His parents had originally been deported to Theresienstadt concentration camp in 1943, and after his father succumbed to an illness on 15 May 1944, it was decided that there was no more reason to allow his widow Therese to stay on, and that she should be deported to Auschwitz. She had hidden a cyanide capsule in a piece of bread and chose suicide, knowing that the chances of survival there were non-existent. His correspondence with his parents while in exile during the war were published. The autobiography of his elder brother, Alfred, also dwells on their experiences during the war.

Post-Holocaust
After the war, Meyer returned to the Netherlands, and studied theoretical physics. He eventually became director of the Phillips Physics Laboratory (NatLab). After his retirement he took courses in woodwork and constructed violins and violas.

Later career
In his later years, Meyer became politically active, including as director of A Different Jewish Voice. He wrote Het einde van het Jodendom (The End of Judaism) in 2003, which accuses Israel of abusing the Holocaust to justify crimes against the Palestinians. In the book he is reported to have used phrases such as the "Israeli Wehrmacht," and the "Jewish SS." In lectures, he argued that "what is happening to the Palestinians every day under the occupation" was "almost identical" with "what was done to the German Jews even before the 'Final Solution,'" and also maintained that Israel's demeanour is the main cause of the post-war re-emergence of anti-Semitism.' He was a member of the International Jewish Anti-Zionist Network.
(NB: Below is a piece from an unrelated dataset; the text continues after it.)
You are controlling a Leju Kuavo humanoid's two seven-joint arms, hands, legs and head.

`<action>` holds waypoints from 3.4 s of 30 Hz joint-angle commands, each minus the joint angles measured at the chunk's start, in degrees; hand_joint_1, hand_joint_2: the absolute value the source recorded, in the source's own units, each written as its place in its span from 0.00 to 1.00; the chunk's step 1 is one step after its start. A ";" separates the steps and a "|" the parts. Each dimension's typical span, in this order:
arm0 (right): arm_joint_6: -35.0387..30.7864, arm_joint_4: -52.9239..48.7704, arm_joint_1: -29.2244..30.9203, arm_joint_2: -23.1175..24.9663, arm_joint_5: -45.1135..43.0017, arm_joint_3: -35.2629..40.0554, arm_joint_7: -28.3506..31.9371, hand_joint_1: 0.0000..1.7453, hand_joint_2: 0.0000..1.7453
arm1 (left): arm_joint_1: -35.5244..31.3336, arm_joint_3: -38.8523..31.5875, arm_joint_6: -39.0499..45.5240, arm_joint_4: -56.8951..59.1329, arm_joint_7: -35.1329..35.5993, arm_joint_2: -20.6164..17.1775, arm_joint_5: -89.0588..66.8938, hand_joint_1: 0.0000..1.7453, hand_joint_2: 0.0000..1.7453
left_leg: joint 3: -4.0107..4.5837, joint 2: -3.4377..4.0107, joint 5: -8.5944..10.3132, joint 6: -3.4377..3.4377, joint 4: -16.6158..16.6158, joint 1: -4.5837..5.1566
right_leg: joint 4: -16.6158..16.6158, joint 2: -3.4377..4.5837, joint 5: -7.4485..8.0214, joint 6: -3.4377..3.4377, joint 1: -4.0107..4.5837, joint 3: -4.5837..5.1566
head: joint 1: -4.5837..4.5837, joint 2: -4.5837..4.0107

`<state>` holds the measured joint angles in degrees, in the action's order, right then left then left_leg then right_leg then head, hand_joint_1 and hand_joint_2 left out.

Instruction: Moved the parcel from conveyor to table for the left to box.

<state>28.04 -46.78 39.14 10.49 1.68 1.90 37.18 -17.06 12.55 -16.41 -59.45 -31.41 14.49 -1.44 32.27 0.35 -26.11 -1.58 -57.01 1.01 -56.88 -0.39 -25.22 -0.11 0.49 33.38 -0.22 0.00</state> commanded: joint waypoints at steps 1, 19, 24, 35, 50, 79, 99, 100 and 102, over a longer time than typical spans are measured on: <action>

Meyer repeatedly argued that there are parallels between the Nazi treatment of Jews leading to (but not including) the Holocaust, and Israel's dehumanization of Palestinians. At one talk, organized and hosted by the leader of the UK's Labour Party, Jeremy Corbyn, in 2010, Meyer was later reported to have repeatedly likened Israel's actions against the people of the Gaza Strip to the mass killing of Jews in the Holocaust and likened the government of Israel to that of Nazi Germany. During the talk, Meyer said that "Judaism in Israel has been substituted by the Holocaust religion, whose high priest is Elie Wiesel."

He participated in the 2011 "Never Again – For Anyone" tour. Meyer argued there are different interpretations of Judaism, and that Jews ought to return to the principles of the Book of Leviticus and the rabbinical principles of figures like Hillel, and avoid the 'doomsday Judaism' he identifies in the Book of Joshua and the positions of Abraham Isaac Kook which have in his view underwritten Zionism.

Meyer claimed Zionism predates fascism, that Zionists and fascists had a history of cooperation charging, among other things, that Israel wants to foment anti-Semitism in the world to encourage more Jews to migrate to Israel.

Meyer spoke in favor of the Boycott, Divestment and Sanctions movement against Israel. In his last recorded interview, coinciding with the 2014 Israel-Gaza Conflict, Meyer lambasted Zionists as Nazi criminals, asserted that German hatred of Jews was less deeply grounded than Israeli-Jewish hatred of Palestinians, and denounced PM Benjamin Netanyahu's remarks that demonstrations against the war were evidence of hatred of Israel. He was the first signatory of a statement by 250 Holocaust and descendants of Holocaust survivors protesting that war.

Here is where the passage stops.